Democrats Coming for Your Car

The middle-class American dream is under assault from liberal Democrats and their allies who argue that a world threatened by climate change cannot afford such luxuries anymore.

AP/Keith Srakocic, file
Ford Fusions for sale at Butler, Pennsylvania, November 19, 2015. AP/Keith Srakocic, file

Traditional trappings of the middle-class American dream — a car, or several of them, in every garage, the freedom that comes with inexpensive air travel, modern, efficient appliances in every kitchen, a hamburger on every backyard grill and grills that become bigger and better — are under assault from liberal Democrats and their allies who argue that a world threatened by climate change cannot afford such luxuries anymore.

Absent legislation forcing people to abandon such niceties — legislation that has so far largely eluded the activists — Democrats are calling more and more for regulatory efforts. New regulations are directly or indirectly driving up the prices of such luxuries to the point that consumers are forced, even though such luxuries might still be legal, to abandon them in the name of frugality. It’s another sneaky strategy by the Biden Democrats.

Take that shiny new car in every garage. This week, the Kelly Blue Book is reporting that the average monthly payment for a new car has reached $777, double what it was in 2019 and more than 15 percent of the median take-home pay for American households. Used cars, if one can find them, are at an incredible average of $544 a month — not much cheaper than new cars.
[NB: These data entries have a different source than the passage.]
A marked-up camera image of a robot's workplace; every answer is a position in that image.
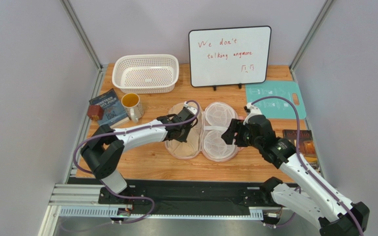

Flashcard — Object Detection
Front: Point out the beige bra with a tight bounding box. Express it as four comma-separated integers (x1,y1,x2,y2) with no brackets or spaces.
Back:
165,108,203,160

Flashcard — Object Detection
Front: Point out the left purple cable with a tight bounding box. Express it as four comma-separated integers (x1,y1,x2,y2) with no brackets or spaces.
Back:
73,100,201,225

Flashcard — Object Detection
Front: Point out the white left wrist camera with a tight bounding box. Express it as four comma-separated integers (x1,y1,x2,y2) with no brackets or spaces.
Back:
183,101,198,116

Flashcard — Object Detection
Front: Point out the aluminium frame rail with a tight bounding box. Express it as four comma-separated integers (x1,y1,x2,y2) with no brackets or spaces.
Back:
46,183,345,222

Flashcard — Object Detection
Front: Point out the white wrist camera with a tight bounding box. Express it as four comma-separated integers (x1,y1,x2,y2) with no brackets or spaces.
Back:
183,101,198,116
243,103,262,125

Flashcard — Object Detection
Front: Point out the white dry-erase board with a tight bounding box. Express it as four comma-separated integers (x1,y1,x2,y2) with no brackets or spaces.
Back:
188,26,272,88

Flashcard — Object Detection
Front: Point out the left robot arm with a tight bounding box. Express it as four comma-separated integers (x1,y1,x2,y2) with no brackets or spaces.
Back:
80,105,200,194

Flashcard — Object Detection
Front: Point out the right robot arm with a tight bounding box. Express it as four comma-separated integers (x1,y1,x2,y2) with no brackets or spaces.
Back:
221,115,370,236

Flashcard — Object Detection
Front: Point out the dark hardcover book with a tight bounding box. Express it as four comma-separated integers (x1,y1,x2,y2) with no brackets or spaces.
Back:
283,129,320,172

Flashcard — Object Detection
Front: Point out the blue paperback book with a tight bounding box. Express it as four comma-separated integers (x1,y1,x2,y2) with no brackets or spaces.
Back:
89,88,129,128

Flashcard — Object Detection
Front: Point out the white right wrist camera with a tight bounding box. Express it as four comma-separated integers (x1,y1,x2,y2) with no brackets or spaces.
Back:
243,103,262,125

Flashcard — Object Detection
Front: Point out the teal folding board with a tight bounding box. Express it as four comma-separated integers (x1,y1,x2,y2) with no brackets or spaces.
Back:
245,81,307,119

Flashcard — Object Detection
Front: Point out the small red-brown cube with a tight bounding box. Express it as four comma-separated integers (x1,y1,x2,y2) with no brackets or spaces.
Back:
87,105,104,121

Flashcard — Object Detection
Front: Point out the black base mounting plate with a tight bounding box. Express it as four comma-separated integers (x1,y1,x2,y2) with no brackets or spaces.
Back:
98,179,279,216

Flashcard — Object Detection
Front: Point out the white plastic perforated basket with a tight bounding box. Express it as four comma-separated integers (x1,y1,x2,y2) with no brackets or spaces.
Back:
112,54,180,94

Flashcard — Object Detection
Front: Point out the floral cream mug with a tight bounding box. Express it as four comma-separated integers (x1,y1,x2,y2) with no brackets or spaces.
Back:
121,93,144,123

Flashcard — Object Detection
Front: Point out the floral mesh laundry bag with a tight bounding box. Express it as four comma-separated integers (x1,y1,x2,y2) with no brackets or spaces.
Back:
164,101,245,163

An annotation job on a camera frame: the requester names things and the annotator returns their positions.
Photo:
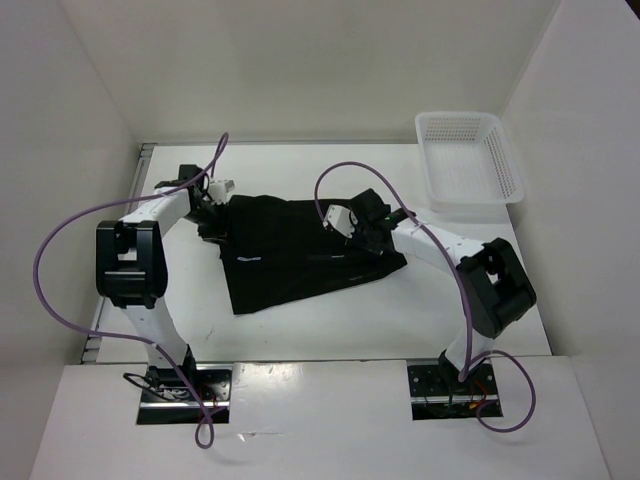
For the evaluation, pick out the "white plastic basket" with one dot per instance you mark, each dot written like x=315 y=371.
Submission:
x=468 y=162

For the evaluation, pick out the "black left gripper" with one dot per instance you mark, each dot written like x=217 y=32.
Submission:
x=221 y=230

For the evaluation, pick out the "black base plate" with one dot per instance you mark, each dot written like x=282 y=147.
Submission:
x=435 y=395
x=167 y=401

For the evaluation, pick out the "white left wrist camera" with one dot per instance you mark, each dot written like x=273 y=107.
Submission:
x=219 y=191

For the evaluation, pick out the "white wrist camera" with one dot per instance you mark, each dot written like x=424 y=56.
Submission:
x=341 y=220
x=219 y=191

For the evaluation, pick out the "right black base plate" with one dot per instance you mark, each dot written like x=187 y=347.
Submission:
x=435 y=395

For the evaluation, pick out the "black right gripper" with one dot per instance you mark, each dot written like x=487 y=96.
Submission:
x=355 y=241

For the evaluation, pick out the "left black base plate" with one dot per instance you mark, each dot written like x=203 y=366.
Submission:
x=167 y=401

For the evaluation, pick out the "black shorts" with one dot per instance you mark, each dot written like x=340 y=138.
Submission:
x=277 y=251

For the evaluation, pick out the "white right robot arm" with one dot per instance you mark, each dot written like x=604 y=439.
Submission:
x=495 y=289

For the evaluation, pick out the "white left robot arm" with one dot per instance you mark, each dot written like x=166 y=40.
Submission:
x=131 y=268

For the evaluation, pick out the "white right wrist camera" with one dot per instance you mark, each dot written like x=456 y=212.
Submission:
x=341 y=220

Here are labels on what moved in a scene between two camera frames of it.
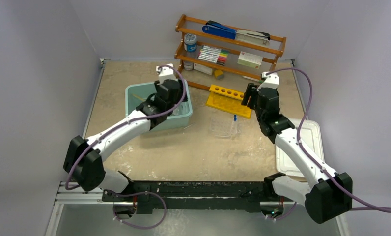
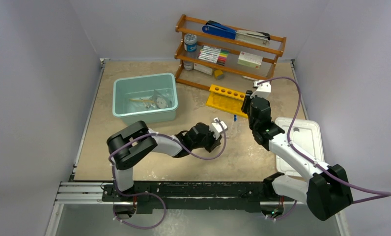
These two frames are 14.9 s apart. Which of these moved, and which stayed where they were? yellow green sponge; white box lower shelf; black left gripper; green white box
Moved: black left gripper
Stayed: green white box; white box lower shelf; yellow green sponge
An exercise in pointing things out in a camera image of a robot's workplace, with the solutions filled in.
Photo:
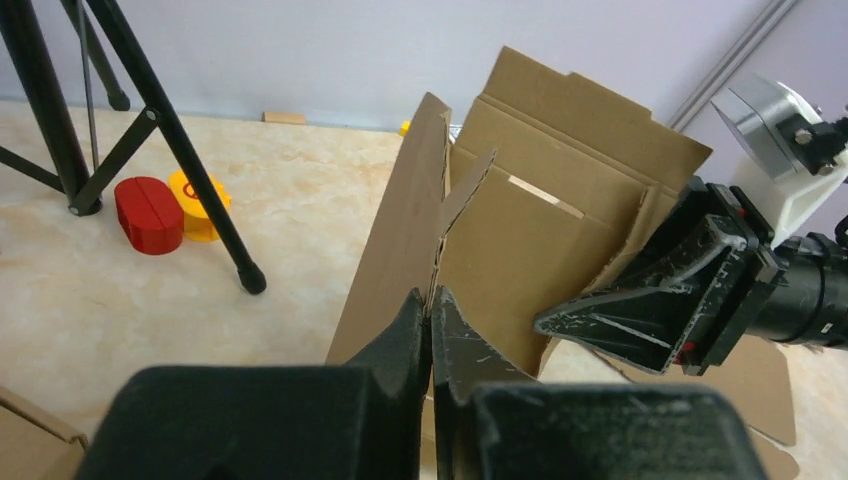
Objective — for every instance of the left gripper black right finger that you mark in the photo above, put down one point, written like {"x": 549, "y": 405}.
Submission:
{"x": 494, "y": 421}

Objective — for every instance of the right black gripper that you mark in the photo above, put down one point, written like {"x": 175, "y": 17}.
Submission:
{"x": 706, "y": 278}

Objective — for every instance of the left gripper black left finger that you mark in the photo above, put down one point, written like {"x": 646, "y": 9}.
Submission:
{"x": 357, "y": 420}

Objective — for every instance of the brown cardboard box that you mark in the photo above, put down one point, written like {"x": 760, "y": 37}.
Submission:
{"x": 552, "y": 186}
{"x": 36, "y": 444}

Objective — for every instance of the folded brown cardboard box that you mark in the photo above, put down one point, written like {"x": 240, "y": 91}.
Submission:
{"x": 36, "y": 444}

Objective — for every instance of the large brown cardboard sheet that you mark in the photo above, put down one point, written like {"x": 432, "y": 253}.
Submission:
{"x": 754, "y": 378}

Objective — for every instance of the yellow round toy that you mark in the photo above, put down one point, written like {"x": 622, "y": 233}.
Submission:
{"x": 197, "y": 224}

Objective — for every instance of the red round toy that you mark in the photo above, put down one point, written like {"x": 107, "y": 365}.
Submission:
{"x": 149, "y": 215}

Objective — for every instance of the small tan wooden block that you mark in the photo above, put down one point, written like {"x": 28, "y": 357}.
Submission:
{"x": 283, "y": 118}

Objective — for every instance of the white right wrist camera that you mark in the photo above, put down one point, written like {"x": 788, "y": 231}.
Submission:
{"x": 798, "y": 159}
Much of those price increases can be attributed to semiconductor shortages from the pandemic and higher interest rates, but there are few signs that prices are going back down anytime soon even as demand tapers off. The Biden administration’s relentless push to get Americans to adopt electric vehicles, which are 25 percent more expensive than gas-powered jitneys on average, is not going to make things any better.

While Mr. Biden’s climate alarmists insist they aren’t coming for anyone’s gas appliances, the reality is that they are relying on local jurisdictions to do it for them. Encouraged by federal regulators, hundreds of cities across the country have been passing new regulations that outlaw the installation of gas-powered appliances such as cooktops, water heaters, and clothes dryers  in new homes.
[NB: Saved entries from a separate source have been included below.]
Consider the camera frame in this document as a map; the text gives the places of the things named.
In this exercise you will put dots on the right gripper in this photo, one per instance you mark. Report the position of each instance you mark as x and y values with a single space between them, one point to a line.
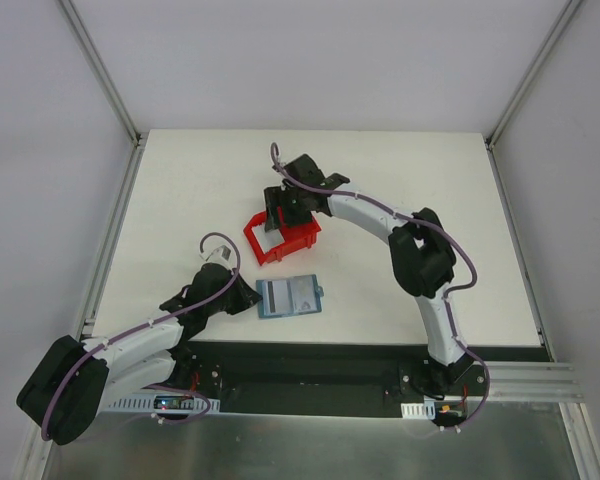
284 209

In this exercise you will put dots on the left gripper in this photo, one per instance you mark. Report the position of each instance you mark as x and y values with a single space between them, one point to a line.
237 298

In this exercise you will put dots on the red plastic bin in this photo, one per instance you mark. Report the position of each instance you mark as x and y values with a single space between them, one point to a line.
295 239

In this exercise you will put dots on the white magnetic-stripe card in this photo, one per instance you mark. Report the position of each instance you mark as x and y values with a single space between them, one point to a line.
304 295
277 298

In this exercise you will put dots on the blue leather card holder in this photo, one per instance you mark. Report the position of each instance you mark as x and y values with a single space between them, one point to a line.
291 296

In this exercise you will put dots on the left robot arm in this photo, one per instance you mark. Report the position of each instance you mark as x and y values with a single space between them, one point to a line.
110 350

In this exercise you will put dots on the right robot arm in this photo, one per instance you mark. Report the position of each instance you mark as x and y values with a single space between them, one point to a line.
422 256

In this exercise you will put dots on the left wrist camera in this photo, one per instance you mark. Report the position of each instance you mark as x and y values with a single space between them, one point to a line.
220 255

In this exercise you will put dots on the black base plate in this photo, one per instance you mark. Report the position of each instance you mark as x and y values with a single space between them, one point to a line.
292 379

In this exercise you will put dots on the left white cable duct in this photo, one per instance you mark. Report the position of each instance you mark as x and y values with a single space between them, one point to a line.
163 403

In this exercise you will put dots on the white cable duct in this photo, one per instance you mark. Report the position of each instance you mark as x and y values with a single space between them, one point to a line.
418 411
163 403

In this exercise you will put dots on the right white cable duct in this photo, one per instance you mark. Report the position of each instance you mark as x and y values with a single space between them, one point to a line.
418 411

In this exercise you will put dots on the left aluminium frame post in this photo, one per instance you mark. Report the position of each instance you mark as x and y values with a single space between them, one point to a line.
99 70

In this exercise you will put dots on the aluminium frame post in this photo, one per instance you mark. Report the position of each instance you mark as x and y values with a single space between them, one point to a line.
548 45
99 70

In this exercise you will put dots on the aluminium front rail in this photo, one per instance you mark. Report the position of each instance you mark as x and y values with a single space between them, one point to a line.
546 382

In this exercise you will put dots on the right aluminium frame post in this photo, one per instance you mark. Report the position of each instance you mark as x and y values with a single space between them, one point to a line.
548 45

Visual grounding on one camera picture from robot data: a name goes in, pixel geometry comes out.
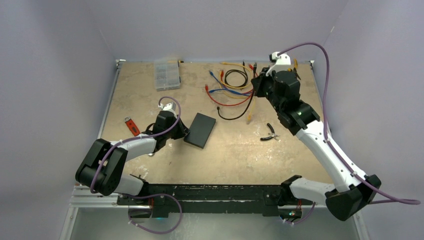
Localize black network switch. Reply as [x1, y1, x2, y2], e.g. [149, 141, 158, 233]
[184, 112, 216, 149]

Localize black ethernet cable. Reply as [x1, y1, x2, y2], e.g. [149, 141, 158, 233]
[216, 62, 259, 121]
[224, 61, 249, 90]

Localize yellow ethernet cable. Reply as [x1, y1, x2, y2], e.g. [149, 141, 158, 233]
[216, 69, 258, 125]
[216, 61, 255, 90]

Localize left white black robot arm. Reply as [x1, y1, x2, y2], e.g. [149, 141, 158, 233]
[75, 110, 190, 205]

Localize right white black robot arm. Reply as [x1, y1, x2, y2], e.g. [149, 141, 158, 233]
[251, 67, 382, 221]

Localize clear plastic organizer box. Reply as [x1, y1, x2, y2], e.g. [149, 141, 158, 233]
[153, 59, 181, 92]

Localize small black cutters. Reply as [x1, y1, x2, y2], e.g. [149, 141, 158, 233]
[260, 123, 279, 142]

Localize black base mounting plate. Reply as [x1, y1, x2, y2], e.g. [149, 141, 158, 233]
[117, 183, 311, 220]

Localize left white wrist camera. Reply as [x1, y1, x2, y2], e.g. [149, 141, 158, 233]
[158, 102, 177, 114]

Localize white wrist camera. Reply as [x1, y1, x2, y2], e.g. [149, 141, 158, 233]
[265, 52, 292, 77]
[158, 102, 177, 114]

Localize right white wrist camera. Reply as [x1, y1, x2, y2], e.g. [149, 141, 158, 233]
[265, 52, 292, 77]

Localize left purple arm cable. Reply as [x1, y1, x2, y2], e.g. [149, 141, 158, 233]
[90, 96, 184, 235]

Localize yellow handled pliers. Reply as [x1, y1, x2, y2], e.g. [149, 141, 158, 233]
[287, 58, 301, 80]

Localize aluminium frame rail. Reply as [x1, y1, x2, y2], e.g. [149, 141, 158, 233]
[69, 59, 362, 210]

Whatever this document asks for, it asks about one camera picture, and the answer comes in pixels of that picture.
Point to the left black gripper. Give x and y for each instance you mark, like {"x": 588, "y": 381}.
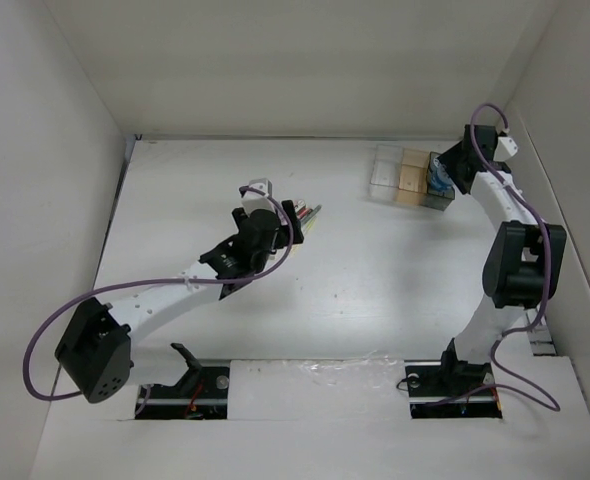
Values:
{"x": 293, "y": 221}

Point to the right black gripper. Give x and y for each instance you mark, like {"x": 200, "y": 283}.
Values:
{"x": 452, "y": 158}

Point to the blue cleaning gel jar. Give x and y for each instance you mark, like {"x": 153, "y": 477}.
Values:
{"x": 440, "y": 182}
{"x": 434, "y": 164}

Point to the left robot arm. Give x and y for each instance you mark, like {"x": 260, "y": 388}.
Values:
{"x": 98, "y": 349}

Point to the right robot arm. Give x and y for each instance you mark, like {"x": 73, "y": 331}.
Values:
{"x": 522, "y": 268}

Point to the red pen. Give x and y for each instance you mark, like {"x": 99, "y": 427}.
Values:
{"x": 303, "y": 212}

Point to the green grey pen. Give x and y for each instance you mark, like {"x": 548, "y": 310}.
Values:
{"x": 310, "y": 215}

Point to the wooden tray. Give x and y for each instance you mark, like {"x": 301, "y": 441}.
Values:
{"x": 412, "y": 188}

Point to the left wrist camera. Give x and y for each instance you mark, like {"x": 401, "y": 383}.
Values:
{"x": 254, "y": 196}

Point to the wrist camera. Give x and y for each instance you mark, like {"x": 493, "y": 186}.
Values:
{"x": 506, "y": 148}
{"x": 254, "y": 196}

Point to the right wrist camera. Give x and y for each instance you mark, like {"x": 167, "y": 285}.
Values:
{"x": 506, "y": 148}

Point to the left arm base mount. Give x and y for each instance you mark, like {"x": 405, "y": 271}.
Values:
{"x": 201, "y": 393}

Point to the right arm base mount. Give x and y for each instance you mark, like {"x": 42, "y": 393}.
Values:
{"x": 449, "y": 389}

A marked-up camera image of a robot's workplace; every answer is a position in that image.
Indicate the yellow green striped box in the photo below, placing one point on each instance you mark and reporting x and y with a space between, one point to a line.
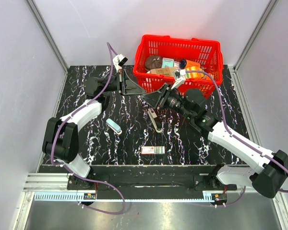
192 73

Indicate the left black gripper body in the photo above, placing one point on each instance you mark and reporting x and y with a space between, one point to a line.
119 81

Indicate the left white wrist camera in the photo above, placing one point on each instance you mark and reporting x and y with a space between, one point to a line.
118 61

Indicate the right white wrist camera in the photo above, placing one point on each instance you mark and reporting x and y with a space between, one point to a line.
179 77

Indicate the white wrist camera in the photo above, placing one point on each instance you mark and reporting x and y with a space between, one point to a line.
179 77
118 61

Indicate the teal label box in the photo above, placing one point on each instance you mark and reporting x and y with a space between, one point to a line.
167 62

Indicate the staples box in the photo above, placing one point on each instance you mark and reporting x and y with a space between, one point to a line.
152 150

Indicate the cardboard box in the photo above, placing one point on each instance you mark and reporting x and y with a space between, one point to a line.
167 72

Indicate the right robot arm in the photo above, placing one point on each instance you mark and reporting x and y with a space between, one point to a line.
266 170

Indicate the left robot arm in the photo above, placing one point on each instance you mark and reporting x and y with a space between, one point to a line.
61 140

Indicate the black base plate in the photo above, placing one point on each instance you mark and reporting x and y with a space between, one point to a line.
139 183

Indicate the brown round sponge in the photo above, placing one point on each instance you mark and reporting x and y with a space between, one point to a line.
153 62

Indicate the small light blue stapler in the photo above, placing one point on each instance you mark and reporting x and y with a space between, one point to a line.
114 126

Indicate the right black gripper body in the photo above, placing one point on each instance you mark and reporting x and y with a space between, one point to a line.
172 99

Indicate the orange bottle blue cap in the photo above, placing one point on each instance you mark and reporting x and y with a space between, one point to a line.
184 63
Natural gas appliances are almost always cheaper to operate than electric ones, by as much as 30 percent in many cases. Yet the antipathy of the greenies extends even to the food cooked on backyard grills — gas or otherwise — by many hungry Americans. Recent years have seen a concerted push to wean Americans from meat and steer them toward plant-based options, also in the name of combating climate change.

Factory farms that produce meat and the economic activity associated with them, we are constantly reminded, produce far more greenhouse gasses than farms producing plant crops. Meantime air travel is shaping up to be another front in the climate-motivated war on American freedoms. With air travel only now recovering from the Covid stoppages, more and more people are hoping to get out into the wider world once again. 

Environmental groups want to make it harder. In January, the Sierra Club and other groups sued the Environmental Protection Agency, seeking a crack down on airplane emissions. The Sierra Club has other options in mind when it comes to air travel. Fly less, it tells people, and take vacations closer to home. Airlines should remove first- and business-class seating on planes. Raise taxes on airline tickets and fuel. Stop building new airports.

“Flying will have to get more expensive, so as to reflect its environmental costs,” the Sierra Club promises. We’ll see how that sells on the hustings. For few of the luxuries and comforts to which Americans — and growing middle classes around the globe — have become accustomed in recent decades are safe from the climate lobby. Unless lawmakers begin to rein in the excesses of this cult, the march of progress is likely to stall.

What gets us is not only the policies the Democrats are pursuing. It’s the strategy of seeking such policies in the face of the failure of Congress to enact them democratically. It’s a moment to remember a principle of constitutional law, which goes something like: The failure of Congress to prohibit something doesn’t mean Congress approves. Democrats regulating outcomes Congress won’t enact is outrageous. What is Congress anyhow, chopped liver?